One of the first things that Jason and I acquired was a Caterpillar GP25 forklift. This machine is capable of lifting 5,000 lbs to a height of 190″ (15 ft). Before we got the Cat, I had never operated a real forklift before. Shout-out to Hayne’s Antime Towing who delivered the forklift. The tow truck driver was cool enough to give me a quick lesson on operating the Cat so I could at least drive it off the tow truck and into our shop (after some parking lot practice). Below is a picture of the Cat…once we buff those surface scratches out she’ll look good as new!
Buying the Forklift early in the game was one of the smartest decisions. It not only allows us to unload all of our industrial grade new additions with ease, but it also has saved Jason multiple slipped discs and hernias. (For some reason, Jason still thinks he’s a midshipman in his early 20’s.)

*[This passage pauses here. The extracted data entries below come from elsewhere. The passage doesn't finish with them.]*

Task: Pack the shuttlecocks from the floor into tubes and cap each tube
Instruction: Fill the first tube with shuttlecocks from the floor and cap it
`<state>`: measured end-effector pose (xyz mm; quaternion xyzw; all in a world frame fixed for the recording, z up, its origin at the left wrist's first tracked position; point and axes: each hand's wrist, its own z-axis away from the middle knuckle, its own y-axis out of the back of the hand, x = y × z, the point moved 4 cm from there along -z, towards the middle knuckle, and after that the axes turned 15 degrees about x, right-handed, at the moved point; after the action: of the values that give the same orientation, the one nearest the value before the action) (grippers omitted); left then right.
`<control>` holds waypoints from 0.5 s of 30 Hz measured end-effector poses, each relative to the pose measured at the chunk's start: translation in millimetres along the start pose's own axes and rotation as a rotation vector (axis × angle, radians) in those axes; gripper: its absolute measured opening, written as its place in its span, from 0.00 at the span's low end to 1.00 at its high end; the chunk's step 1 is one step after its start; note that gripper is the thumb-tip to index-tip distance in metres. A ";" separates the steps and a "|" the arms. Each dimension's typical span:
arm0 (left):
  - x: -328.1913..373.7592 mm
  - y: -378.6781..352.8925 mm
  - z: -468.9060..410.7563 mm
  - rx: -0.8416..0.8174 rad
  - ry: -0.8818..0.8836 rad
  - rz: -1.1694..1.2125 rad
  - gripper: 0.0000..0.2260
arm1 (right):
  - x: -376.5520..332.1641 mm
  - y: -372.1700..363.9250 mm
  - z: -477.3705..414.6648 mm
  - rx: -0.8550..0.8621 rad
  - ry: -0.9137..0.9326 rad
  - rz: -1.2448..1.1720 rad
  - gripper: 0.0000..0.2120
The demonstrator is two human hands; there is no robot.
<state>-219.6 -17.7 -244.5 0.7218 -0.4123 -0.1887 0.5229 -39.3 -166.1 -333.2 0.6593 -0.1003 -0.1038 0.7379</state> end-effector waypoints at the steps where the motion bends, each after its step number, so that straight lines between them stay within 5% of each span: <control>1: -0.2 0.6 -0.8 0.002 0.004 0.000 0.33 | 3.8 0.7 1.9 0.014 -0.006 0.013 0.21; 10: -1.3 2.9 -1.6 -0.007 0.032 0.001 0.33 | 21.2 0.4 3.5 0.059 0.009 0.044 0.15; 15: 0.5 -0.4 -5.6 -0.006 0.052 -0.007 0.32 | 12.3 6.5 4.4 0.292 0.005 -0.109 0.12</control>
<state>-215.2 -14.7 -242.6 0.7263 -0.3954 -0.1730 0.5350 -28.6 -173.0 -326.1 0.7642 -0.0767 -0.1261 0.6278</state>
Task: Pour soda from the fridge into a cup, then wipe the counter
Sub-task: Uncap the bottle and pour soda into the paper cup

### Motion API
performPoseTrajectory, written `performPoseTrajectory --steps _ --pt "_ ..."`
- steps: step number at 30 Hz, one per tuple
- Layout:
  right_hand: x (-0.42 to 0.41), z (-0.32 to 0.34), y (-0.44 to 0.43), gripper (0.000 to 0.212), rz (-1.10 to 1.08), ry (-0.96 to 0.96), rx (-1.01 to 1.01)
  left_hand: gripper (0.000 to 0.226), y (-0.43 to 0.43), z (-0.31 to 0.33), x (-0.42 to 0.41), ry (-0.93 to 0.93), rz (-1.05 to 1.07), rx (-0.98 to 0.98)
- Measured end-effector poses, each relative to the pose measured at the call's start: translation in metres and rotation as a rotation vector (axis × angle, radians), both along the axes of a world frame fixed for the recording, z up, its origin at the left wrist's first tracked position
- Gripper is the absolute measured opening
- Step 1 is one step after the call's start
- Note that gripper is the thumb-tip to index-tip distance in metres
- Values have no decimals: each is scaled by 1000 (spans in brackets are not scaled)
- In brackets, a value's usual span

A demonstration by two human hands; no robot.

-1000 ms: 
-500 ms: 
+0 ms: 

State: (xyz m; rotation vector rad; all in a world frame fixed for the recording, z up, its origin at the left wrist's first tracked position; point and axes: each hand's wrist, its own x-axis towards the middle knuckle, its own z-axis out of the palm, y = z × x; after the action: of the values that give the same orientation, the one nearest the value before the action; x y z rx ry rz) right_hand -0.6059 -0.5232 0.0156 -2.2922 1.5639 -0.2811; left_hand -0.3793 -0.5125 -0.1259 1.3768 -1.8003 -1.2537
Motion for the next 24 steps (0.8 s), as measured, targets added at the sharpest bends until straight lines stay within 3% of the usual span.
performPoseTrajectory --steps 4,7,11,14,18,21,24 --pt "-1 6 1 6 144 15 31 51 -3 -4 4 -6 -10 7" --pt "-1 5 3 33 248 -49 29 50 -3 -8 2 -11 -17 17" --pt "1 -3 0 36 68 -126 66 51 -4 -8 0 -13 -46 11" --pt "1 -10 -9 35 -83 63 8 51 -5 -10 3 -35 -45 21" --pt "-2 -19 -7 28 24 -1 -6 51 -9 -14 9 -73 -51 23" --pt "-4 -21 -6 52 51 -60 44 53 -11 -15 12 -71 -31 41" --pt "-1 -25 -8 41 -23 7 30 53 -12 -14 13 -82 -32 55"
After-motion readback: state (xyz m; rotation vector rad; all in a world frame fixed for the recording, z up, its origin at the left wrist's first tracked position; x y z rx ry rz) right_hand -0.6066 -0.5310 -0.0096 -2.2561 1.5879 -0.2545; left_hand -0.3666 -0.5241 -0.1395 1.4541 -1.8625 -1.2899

Immediately after getting the Cat in our space, Jason went out and impulsively bought a man-cage so we could lift each other up to gain access to our 25ft ceilings. Hah! Picture that, Jason strapping his harness to the man-cage and me lifting him up 25ft! Christmas is coming early!!!!
Shortly after Jason and I began using the forklift we realized that hydraulic fluid was leaking at a significant rate from the base of the forks. Jason and I went back and forth debating who’s turn it was to fix a machine and then we both admitted that neither of us felt comfortable turning wrenches on a 2,000psi hydraulic system. Jason and I have both been in the game long enough to be aware of the dangers of hydraulic pressure. Do a google image search for “hydraulic fluid injury” and you will see TERRIBLE images of people getting limbs shredded from pin-hole leaks in hydraulic systems.
Lucky for us, I just met this guy, RJ, at a family cook-out. RJ works on hydraulic systems for a living…and he’s dating my cousin Linsey. I reached out to RJ and asked if he could come by after work and check out our fork lift’s leak. I figured it’d be a two-for; I get some one-on-one time with my cousins boyfriend (to check his man-card) and we get a professional opinion on the CAT. Below is RJ checking the side-shifter cylinder on the CAT
Turned out, RJ has a lot of knowledge related to fabrication and welding…and identified the leak on the forklift in about 2 minutes. Seems that someone had bumped into something and knocked a fitting loose. Took about a quarter turn with a 5/8″ box wrench to fix the leak. And no, it wasn’t me that bumped into something and knocked the fitting loose.
I think RJ clipped a little piece off mine and Jason’s man-cards for wasting his time on such a simple fix. RJ also went over all the hoses and made sure the CAT’s hydraulic system was in good working order, so it was a worthwhile visit for us. I hope RJ comes by to use our tools once we open!